The whole listing below must be printed again exactly, images excluded.

------------------------------------------------------------------------

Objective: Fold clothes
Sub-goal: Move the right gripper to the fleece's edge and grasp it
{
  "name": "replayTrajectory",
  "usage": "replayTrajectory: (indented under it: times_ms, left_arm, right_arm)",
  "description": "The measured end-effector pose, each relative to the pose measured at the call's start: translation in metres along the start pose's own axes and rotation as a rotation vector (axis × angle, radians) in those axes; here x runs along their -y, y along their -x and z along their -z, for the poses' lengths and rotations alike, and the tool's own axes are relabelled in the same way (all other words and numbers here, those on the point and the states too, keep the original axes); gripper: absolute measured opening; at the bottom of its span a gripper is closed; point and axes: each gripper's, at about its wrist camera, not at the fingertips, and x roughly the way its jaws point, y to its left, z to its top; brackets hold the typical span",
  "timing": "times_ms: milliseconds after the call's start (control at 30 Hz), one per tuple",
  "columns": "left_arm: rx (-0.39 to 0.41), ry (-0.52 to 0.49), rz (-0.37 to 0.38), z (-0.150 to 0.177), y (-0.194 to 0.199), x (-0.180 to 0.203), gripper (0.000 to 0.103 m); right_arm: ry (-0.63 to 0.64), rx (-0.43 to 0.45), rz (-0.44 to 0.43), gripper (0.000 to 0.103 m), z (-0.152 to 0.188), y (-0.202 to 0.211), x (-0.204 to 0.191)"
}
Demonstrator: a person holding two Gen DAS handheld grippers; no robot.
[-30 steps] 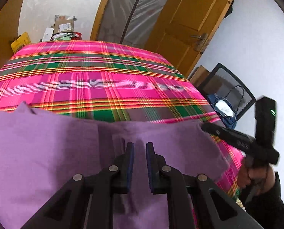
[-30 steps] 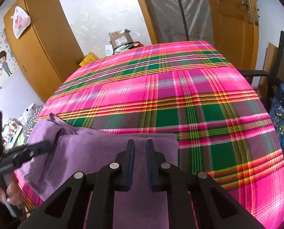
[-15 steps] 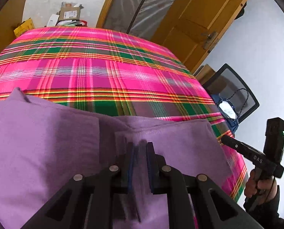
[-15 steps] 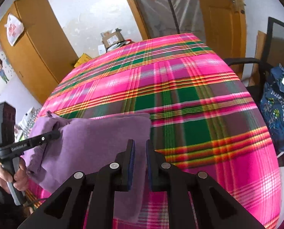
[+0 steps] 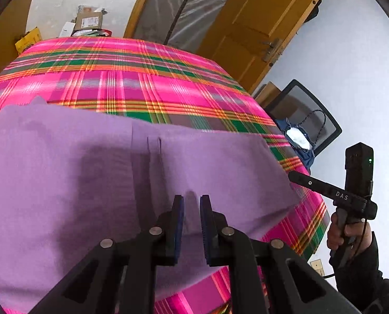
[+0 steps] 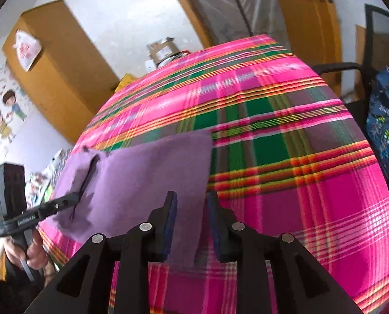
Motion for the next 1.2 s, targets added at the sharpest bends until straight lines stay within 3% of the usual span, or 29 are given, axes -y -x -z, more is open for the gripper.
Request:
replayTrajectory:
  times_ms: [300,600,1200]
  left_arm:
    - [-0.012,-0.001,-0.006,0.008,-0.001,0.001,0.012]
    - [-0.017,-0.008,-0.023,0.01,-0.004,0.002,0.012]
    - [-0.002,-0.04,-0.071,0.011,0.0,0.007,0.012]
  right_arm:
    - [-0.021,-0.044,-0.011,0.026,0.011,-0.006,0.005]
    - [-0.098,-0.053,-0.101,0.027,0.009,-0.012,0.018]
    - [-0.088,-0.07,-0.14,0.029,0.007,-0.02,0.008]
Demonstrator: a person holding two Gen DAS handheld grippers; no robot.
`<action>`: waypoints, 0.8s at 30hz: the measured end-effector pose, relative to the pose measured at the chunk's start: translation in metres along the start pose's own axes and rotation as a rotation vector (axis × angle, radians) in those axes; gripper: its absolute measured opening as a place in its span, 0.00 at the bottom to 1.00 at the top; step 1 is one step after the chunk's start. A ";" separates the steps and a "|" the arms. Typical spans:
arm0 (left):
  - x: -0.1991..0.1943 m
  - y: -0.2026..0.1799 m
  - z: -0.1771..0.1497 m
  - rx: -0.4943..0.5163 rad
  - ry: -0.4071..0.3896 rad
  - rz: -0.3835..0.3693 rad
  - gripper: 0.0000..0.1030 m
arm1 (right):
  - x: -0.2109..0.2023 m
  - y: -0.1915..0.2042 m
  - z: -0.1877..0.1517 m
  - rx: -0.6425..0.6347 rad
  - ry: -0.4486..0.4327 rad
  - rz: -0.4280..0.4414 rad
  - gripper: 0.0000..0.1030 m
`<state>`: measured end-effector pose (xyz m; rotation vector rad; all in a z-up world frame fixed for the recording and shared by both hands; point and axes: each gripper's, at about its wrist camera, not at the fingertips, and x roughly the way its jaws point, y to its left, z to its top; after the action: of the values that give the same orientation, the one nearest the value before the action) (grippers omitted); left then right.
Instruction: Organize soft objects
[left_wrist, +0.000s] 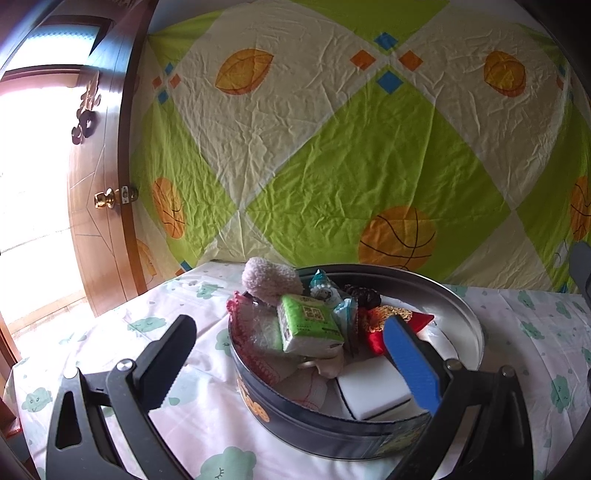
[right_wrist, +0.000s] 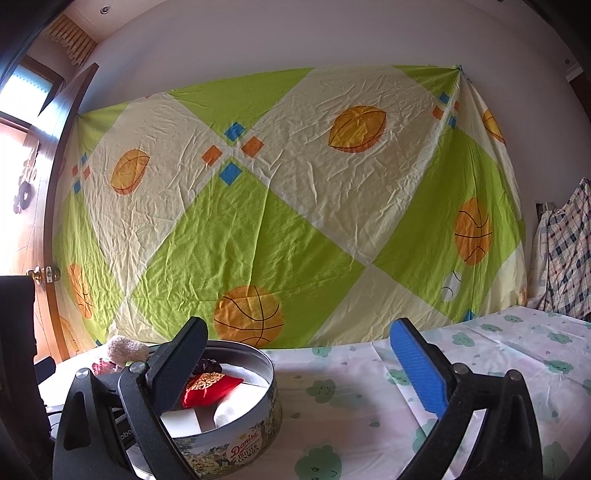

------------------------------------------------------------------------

EXPECTED ANSWER.
Objective: Fold clothes
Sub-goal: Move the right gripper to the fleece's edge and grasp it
{
  "name": "replayTrajectory",
  "usage": "replayTrajectory: (indented under it: times_ms, left_arm, right_arm)",
  "description": "The measured end-effector pose, each relative to the pose measured at the call's start: translation in metres along the start pose's own axes and rotation as a rotation vector (axis × angle, radians) in those axes; here x runs along their -y, y along their -x and z along their -z, for the poses' lengths and rotations alike, and the tool's own axes are relabelled in the same way (all other words and numbers here, those on the point and the states too, keep the original axes); gripper: absolute measured opening; at the bottom of its span a gripper is closed; point and axes: each gripper's, at about its wrist camera, not at the fingertips, and x roughly the way its jaws point, y to its left, z to its top; brackets hold the typical span",
  "timing": "times_ms: milliseconds after the call's start (control at 30 Hz), one per tuple",
  "columns": "left_arm: rx (-0.39 to 0.41), ry (-0.52 to 0.49), rz (-0.37 to 0.38), z (-0.150 to 0.177), y (-0.194 to 0.199), x (-0.180 to 0.203), gripper (0.000 to 0.103 m); right_arm: ry (-0.63 to 0.64), rx (-0.43 to 0.45), rz (-0.44 to 0.43), gripper (0.000 to 0.103 m), z (-0.152 to 0.188), y (-0.202 to 0.211), x (-0.204 to 0.191)"
}
Demonstrator: a person holding two Gen DAS handheld grippers; no robot.
[-30 steps] 
[-30 steps] 
[-15 steps] 
[-15 steps] 
[+0 steps] 
[+0 steps] 
Motion for the next 1.2 s, targets added at the sharpest bends until straight lines stay within 3% of the usual span, or 29 are given, axes -y -x -z, more is open for the gripper.
Request:
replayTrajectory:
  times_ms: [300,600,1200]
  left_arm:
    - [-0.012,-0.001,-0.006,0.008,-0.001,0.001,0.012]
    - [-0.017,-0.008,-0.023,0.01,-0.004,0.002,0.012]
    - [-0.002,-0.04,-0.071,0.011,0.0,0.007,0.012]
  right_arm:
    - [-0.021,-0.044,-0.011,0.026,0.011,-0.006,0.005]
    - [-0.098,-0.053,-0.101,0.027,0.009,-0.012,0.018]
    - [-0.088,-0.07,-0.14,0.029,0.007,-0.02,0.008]
Demonstrator: a person holding two Gen DAS handheld grippers; no robot.
`<action>`: waypoints, 0.8s at 30hz: the measured end-effector pose, relative to the pose measured at the chunk's start: translation in metres along the start pose's own axes and rotation as a rotation vector (axis × angle, radians) in those axes; gripper: its absolute measured opening as a place in its span, 0.00 at the bottom to 1.00 at the top; step 1 is one step after the chunk's start. A ";" separates the steps and a "|" the arms. Typical spans:
arm0 (left):
  - x: -0.1991..0.1943 m
  - y: -0.2026..0.1799 m
  - z: -0.1771..0.1497 m
  - rx: -0.4943..0.5163 rad
  - ry: -0.4071..0.3896 rad
  - rz: -0.3835..0.3693 rad
  - gripper: 0.0000..0.1030 m
arm1 (right):
  - x: -0.2109..0.2023 m
  - y: -0.1915..0.2042 m
  - z: -0.1877..0.1517 m
  - rx: -0.6425..0.6347 rad
  - ry: -0.4486..0.4327 rad
  - rz: -0.4280..0.4414 rad
  - gripper: 0.0000..0.1030 m
`<state>`: measured end-effector pose (xyz m; rotation vector rad; all in a z-up world frame fixed for the recording and shared by both hands; point and axes: each gripper's, at about its wrist camera, not at the fingertips, and x roughly the way its jaws point, y to its left, z to its top; after the action: of the values that give the same orientation, the one nearest the value before the action) (grippers omitted); left then right.
Instruction: Organize soft objects
[left_wrist, +0.000s] 
[right_wrist, +0.000s] 

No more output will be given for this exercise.